Surge in commodity prices (oil prices rose to a 6-month high, above $66/barrel and gold price rallied to 3-month high, above $980/oz) and the weak U.S. dollar pushed the 3 major commodity currencies, Aussie dollar, New Zealand dollar and Canadian dollar to multi-month highs against the greenback, aud/usd jumped to 0.8015, nzd/usd rallied to 0.6420 while usd/cad hit 1.0891.   
  
Next Monday will be a holiday in New Zealand and Switzerland.
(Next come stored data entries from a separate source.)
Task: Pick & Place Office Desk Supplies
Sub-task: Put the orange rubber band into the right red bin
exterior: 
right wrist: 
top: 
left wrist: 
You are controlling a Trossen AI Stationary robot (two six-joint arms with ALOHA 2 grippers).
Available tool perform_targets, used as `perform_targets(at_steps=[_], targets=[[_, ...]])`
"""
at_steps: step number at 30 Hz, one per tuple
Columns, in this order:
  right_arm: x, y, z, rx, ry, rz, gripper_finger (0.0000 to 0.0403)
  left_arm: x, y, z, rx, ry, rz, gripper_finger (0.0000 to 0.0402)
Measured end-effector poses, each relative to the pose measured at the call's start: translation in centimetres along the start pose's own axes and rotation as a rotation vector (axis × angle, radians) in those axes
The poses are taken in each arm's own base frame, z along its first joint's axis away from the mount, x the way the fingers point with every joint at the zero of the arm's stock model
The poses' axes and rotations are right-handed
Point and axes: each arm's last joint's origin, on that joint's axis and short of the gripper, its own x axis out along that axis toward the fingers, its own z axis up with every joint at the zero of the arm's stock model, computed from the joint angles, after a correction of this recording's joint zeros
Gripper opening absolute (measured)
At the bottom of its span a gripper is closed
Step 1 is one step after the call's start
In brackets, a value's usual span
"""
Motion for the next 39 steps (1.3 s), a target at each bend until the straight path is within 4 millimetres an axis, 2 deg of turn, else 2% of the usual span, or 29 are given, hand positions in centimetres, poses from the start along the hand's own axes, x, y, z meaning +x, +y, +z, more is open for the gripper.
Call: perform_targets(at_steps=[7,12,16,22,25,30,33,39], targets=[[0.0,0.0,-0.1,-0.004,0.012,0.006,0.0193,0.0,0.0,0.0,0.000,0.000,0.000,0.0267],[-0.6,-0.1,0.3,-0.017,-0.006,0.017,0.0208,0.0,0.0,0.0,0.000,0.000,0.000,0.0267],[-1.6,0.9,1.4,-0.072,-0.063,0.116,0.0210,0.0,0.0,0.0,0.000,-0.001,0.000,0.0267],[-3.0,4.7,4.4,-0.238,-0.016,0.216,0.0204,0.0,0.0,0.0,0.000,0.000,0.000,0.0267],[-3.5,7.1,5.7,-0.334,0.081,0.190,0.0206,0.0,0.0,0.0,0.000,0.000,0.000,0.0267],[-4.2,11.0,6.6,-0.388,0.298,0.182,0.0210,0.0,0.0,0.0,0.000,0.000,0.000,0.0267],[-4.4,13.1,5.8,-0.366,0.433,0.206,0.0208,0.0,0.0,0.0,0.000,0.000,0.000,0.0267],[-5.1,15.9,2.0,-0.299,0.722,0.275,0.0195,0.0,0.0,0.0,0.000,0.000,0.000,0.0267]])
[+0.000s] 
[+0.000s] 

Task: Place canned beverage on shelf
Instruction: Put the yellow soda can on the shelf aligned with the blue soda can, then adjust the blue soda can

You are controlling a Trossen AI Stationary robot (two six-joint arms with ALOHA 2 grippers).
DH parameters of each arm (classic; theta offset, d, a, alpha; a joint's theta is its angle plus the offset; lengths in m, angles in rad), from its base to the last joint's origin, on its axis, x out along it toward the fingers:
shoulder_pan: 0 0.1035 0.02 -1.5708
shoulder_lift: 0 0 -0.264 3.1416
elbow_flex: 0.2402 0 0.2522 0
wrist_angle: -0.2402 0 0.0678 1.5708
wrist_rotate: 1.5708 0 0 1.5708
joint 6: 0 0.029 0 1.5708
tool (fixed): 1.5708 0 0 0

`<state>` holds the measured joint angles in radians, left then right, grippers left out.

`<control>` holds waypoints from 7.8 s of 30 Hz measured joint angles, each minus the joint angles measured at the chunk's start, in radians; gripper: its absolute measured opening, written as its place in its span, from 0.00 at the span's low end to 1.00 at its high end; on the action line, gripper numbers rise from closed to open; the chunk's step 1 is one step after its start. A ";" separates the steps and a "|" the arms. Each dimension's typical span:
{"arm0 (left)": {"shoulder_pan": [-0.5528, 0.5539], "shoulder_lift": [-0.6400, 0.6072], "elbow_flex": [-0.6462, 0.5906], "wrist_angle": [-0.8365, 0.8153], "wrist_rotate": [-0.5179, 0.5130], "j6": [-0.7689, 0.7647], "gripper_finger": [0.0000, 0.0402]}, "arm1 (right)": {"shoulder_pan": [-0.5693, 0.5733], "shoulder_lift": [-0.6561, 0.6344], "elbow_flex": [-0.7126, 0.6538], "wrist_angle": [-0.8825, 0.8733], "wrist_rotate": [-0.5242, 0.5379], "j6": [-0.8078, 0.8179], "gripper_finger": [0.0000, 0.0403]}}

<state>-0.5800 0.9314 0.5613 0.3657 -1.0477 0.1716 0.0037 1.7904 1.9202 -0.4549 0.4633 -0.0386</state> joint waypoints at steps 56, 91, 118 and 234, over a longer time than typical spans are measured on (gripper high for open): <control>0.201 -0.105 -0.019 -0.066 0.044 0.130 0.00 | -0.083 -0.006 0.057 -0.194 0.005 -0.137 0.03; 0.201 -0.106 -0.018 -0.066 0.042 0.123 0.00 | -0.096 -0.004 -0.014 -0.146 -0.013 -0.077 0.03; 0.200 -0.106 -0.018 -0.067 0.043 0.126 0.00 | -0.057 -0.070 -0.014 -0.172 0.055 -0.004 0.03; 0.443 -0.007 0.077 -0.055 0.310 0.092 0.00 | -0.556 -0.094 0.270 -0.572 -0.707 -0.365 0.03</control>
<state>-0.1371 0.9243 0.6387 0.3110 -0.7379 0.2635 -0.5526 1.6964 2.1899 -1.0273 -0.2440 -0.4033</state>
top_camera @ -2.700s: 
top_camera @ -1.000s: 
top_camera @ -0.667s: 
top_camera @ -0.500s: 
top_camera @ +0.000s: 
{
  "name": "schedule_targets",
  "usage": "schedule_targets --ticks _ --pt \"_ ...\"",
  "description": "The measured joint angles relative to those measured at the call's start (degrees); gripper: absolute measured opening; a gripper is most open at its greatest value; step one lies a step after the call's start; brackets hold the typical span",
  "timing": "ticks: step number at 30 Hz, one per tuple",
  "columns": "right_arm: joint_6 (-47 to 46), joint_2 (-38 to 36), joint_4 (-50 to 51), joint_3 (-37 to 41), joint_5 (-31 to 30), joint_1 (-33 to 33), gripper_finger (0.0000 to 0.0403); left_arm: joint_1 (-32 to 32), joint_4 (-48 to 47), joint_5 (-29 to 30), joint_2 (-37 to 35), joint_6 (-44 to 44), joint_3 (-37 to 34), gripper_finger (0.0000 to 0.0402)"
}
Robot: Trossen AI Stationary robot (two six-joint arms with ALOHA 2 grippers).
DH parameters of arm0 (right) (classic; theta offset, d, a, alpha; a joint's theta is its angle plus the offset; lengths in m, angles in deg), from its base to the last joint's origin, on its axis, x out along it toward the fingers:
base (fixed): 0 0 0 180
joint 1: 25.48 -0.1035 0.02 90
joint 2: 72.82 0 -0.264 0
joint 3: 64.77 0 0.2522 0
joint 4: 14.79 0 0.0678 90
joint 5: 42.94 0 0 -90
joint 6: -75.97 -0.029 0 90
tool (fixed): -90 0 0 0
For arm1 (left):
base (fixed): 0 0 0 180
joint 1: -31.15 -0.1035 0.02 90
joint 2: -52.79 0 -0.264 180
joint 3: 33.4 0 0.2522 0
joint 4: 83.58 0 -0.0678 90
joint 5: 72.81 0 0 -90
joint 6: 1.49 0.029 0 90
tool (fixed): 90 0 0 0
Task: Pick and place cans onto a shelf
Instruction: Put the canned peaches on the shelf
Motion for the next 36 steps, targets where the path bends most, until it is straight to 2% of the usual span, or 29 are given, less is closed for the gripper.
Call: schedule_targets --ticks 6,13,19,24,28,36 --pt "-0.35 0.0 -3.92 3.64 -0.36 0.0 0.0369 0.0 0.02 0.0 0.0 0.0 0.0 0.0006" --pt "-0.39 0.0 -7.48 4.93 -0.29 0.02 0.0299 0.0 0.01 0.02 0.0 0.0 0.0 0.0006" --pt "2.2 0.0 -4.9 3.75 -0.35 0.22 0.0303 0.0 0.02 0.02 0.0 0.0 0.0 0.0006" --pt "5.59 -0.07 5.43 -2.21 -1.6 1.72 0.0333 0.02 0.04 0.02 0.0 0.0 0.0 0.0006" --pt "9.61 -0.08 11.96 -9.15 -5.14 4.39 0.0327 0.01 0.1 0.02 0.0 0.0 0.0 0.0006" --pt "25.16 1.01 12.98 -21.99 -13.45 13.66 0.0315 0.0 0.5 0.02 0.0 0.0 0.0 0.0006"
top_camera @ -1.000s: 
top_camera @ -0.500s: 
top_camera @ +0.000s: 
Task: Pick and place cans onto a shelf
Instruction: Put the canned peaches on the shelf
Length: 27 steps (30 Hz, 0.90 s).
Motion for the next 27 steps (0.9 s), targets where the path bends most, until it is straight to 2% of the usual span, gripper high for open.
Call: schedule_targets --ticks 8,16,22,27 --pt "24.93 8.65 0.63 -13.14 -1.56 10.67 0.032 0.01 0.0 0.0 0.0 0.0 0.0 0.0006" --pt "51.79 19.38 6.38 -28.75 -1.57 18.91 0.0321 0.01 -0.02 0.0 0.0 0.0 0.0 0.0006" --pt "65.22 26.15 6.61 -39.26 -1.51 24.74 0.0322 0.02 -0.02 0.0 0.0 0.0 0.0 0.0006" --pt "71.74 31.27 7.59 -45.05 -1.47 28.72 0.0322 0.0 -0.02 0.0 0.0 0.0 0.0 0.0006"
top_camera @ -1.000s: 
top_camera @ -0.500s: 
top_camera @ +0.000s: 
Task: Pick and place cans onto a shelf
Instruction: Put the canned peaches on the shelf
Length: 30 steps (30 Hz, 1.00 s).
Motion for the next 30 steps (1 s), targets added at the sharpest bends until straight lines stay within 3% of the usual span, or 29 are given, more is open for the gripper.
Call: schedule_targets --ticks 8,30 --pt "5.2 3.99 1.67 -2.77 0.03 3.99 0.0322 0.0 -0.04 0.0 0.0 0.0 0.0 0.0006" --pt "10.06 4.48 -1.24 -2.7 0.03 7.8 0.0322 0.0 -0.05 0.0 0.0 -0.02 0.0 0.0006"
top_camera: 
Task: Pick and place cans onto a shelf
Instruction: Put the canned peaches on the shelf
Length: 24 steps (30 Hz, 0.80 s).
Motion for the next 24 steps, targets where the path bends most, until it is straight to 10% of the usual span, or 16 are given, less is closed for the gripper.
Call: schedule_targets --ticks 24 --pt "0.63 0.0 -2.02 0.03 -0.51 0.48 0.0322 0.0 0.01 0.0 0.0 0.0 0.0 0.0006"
Data to be released in the coming week include Australia retail sales, German, Eurozone and U.K. manufacturing PMI, U.K. Halifax house price, U.S. PCE and core PCE, personal income and spending, ISM manufacturing, construction spending, Canada GDP and PPI on Monday, Australia current account, Switzerland GDP, U.K. construction PMI, Euro zone unemployment, U.S. pending home sales data on Tuesday, Australia GDP, German, Euro zone and U.K. service PMI, Euro zone GDP and PPI, U.S. ADP employment data, durable goods orders, factory orders, ISM non-manufacturing and Fed’s Bernanke will testify on Wednesday, Japan business capex, Australia trade balance, Eurozone retail sales, BoE rate decision, ECB rate decision, U.S. jobless claims, BoC rate decision and Ivey PMI on Thursday, Switzerland CPI, U.K. PPI, Canada unemployment rate, U.S. unemployment rate and non-farm payrolls on Friday.